*HOW TO COMPLETE THIS TASK*: Starting with the first line, output the data exactly through to the end.

*AVAILABLE DATA*:
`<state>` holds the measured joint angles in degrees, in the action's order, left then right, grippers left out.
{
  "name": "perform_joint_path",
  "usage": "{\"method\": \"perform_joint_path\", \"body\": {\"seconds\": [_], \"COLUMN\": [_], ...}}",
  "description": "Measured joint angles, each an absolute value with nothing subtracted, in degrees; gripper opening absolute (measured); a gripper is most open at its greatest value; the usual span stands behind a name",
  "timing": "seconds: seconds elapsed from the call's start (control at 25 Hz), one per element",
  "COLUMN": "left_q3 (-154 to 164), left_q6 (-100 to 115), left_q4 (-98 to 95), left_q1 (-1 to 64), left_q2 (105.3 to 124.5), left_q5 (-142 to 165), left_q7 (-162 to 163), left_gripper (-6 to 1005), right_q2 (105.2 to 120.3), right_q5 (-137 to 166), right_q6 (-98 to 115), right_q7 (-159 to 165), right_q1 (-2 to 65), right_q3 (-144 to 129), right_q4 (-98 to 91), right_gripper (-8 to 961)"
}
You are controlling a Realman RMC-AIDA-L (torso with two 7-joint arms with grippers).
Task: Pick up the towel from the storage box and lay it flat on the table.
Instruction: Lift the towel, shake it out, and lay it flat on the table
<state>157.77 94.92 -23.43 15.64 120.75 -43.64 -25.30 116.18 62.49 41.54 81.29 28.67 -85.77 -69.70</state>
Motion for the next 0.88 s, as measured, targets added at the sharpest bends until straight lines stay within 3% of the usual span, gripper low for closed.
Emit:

*ANSWER BELOW*:
`<state>` holds the measured joint angles in degrees, in the action's order, left then right, grippers left out.
{
  "name": "perform_joint_path",
  "usage": "{\"method\": \"perform_joint_path\", \"body\": {\"seconds\": [_], \"COLUMN\": [_], ...}}",
  "description": "Measured joint angles, each an absolute value with nothing subtracted, in degrees; gripper opening absolute (measured); a gripper is most open at its greatest value; the usual span stands behind a name",
  "timing": "seconds: seconds elapsed from the call's start (control at 25 Hz), one per element",
  "COLUMN": "left_q3 (-154 to 164), left_q6 (-100 to 115), left_q4 (-98 to 95), left_q1 (-1 to 64), left_q2 (105.3 to 124.5), left_q5 (-142 to 165), left_q7 (-162 to 163), left_gripper (-6 to 1005), right_q2 (105.2 to 120.3), right_q5 (-137 to 166), right_q6 (-98 to 115), right_q7 (-159 to 165), right_q1 (-2 to 65), right_q3 (-144 to 129), right_q4 (-98 to 91), right_gripper (-8 to 961)"
}
You are controlling a Realman RMC-AIDA-L (torso with two 7-joint arms with grippers).
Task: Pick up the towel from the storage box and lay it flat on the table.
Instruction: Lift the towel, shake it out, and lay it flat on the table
<state>157.77 94.92 -23.43 15.64 120.75 -43.64 -25.30 116.18 62.49 41.54 81.29 28.67 -85.77 -69.70</state>
Motion for the next 0.88 s, as measured, targets added at the sharpest bends until straight lines stay within 3% of the usual span, gripper low for closed.
Emit:

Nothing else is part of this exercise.